**Exercise requirements**
Among the lines below, how many carry the string "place"? Reply with a number and nothing else.

************

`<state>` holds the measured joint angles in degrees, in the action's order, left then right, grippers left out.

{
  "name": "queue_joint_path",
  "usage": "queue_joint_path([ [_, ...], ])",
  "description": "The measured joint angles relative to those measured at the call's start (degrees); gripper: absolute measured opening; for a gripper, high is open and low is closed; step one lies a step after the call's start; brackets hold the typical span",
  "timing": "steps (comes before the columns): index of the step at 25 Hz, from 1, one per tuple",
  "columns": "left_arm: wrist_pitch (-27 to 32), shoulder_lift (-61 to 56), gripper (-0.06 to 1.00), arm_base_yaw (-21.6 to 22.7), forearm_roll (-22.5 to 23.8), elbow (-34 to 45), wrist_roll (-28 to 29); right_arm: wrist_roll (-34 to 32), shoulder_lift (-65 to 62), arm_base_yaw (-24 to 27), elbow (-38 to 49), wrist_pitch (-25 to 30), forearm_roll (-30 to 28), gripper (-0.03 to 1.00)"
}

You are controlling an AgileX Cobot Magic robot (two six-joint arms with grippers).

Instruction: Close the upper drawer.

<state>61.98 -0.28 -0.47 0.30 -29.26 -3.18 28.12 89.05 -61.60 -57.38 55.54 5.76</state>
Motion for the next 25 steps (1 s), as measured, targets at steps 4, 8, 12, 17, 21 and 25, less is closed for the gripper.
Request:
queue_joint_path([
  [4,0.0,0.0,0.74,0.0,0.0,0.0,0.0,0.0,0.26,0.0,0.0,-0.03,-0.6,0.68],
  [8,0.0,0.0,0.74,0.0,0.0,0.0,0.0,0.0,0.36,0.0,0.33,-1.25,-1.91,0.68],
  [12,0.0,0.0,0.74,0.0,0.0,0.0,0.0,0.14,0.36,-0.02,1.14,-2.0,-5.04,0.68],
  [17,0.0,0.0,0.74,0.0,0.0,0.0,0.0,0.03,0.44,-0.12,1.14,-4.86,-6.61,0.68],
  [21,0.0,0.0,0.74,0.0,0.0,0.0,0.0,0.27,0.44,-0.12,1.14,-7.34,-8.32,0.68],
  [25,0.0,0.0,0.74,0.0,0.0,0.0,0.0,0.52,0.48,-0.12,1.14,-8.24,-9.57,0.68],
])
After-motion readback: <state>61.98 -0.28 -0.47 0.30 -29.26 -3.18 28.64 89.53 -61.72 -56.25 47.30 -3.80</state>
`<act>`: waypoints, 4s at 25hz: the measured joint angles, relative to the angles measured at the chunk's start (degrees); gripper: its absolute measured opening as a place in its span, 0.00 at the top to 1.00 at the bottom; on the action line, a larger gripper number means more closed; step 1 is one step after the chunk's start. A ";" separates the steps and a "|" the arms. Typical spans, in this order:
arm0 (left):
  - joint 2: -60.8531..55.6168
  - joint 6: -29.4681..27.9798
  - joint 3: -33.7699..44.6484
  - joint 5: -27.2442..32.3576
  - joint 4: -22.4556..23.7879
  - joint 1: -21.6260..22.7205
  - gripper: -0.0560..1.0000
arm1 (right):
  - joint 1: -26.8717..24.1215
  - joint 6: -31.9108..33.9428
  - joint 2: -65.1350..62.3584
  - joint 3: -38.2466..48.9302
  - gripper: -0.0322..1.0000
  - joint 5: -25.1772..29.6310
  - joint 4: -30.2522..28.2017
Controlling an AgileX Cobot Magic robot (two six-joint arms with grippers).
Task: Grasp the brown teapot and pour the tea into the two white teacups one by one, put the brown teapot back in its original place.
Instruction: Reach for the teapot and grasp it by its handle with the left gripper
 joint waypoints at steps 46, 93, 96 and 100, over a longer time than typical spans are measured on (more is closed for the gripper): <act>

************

**Answer space**
2